Why didn’t Rati discuss her marital problems with close family and friends?

“I really had no one to talk to. I stuck on to the marriage for my son’s sake. This is the honest truth. If the world would like to judge me otherwise, so be it. It saddens me to see the way my life is being projected in the media. Some sections of the media have forgotten I have a 37- year connectivity with the media. Don’t they grant me some grace dignity and honesty? Does the media know how hard it is on me to make the decision that I did after keeping quiet for 30 years? I feel it is important for me to have my say in this one conversation with you.Just because I kept quiet all these years about what I was going through and finally decided to do something about it doesn’t mean my motives are questionable.”

Pondering over her own predicament Rati asks, “Do I sound depressed to you? Do I sound desperate? One widely-read newspaper portrays me this way and I am painted poorly in numerous papers across the country. If you don’t have access to me it doesn’t mean my life is open to distortion.”

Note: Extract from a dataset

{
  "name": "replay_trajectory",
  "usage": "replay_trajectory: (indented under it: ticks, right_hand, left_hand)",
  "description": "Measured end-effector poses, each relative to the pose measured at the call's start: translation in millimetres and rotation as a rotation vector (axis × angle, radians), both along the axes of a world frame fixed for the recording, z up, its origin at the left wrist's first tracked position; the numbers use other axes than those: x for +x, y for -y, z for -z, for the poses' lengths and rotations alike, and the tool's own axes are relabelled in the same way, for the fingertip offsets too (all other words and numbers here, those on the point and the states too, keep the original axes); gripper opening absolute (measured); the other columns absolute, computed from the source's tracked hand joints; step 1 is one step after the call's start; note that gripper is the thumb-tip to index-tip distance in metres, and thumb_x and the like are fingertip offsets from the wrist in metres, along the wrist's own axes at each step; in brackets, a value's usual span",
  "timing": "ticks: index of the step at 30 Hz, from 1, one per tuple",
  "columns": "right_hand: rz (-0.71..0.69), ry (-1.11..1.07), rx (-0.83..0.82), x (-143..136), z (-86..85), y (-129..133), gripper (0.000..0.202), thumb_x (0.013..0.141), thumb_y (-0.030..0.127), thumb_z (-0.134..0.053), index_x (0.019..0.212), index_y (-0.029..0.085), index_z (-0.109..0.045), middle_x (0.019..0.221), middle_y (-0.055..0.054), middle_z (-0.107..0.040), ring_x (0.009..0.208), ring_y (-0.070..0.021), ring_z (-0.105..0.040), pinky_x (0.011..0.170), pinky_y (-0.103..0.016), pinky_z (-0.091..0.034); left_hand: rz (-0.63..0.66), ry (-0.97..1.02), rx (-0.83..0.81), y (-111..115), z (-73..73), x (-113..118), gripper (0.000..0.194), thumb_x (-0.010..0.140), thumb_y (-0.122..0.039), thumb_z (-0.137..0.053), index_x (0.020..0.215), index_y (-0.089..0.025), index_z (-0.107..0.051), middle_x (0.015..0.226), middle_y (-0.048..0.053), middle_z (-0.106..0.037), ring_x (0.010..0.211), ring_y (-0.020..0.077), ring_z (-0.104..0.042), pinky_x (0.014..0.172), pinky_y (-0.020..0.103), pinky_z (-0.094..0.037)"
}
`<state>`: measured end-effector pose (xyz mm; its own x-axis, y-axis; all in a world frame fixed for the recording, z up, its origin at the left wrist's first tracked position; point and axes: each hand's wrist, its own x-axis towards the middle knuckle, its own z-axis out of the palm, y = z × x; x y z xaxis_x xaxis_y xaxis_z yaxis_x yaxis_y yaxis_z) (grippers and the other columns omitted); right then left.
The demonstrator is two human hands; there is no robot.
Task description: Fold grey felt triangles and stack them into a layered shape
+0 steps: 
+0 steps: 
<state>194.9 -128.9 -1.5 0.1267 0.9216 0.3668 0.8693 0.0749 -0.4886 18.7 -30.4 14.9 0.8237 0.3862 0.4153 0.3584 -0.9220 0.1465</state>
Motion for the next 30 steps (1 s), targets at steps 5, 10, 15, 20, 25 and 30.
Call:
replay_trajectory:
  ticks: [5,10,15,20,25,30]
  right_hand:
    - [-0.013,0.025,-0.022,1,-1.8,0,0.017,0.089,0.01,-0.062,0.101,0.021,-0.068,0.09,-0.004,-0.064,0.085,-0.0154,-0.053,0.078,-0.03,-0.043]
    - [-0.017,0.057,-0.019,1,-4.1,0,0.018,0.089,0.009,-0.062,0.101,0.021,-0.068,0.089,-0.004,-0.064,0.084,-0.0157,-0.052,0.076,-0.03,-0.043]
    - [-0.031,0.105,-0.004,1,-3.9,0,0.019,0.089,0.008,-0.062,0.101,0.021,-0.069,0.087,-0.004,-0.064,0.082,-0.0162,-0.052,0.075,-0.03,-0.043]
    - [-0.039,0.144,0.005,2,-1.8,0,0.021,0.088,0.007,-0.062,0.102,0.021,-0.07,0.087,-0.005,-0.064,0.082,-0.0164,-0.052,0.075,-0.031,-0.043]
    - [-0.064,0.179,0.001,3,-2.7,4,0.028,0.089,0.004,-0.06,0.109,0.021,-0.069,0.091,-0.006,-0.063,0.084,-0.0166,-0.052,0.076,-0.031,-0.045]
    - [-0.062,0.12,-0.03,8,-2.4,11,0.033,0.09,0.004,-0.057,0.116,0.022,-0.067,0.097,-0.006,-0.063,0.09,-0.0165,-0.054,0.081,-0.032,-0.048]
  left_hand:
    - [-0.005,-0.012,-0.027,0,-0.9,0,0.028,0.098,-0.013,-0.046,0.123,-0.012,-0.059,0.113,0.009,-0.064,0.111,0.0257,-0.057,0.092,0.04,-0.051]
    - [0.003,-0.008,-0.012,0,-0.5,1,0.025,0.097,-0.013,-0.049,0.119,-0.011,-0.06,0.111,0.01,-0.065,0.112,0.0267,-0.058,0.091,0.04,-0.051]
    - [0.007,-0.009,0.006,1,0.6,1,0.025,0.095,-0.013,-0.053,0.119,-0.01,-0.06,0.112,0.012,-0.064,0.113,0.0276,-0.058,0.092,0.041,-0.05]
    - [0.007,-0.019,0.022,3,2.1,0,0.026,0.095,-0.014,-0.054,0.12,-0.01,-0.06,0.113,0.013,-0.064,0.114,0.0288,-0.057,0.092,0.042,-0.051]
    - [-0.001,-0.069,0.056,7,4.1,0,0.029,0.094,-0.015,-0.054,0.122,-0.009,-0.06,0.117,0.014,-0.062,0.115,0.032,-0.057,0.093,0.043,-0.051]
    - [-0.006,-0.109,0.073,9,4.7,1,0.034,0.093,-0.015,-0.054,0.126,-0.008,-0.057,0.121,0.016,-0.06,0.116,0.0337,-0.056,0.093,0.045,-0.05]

Regarding her decision to break away from the violent marriage Rati says, “After the latest violence I couldn’t stay in the same house any more. I had nowhere to go, so I drive down to my home in Lonavla overnight, My son was shooting in Pune . He came to meet me in Lonavla and advised me to do what is right for me.This (ending the marriage) was my son’s decision for me. I am taking his advice.He knows he is the only reason I stayed in this marriage.He said, ‘No matter what you’ll always be my mother.’ Every time something of this sort happened within the four walls of my home he’s the only person I reached out to.In the past I’ve called him for help and he has immediately come to my rescue.I am still hurting because of the last beating . I don’t have the strength to go and see my ailing mother. I’ve never failed as a mother.And I don’t the world to tell me otherwise.No matter what happens Tanuj will continue to be the centre of my universe.”

Rati later buckled under family pressure and returned to her husband. But Aishwarya Rai Bachchan who bore with an abusive superstar-boyfriend for five years, moved on and never looked back.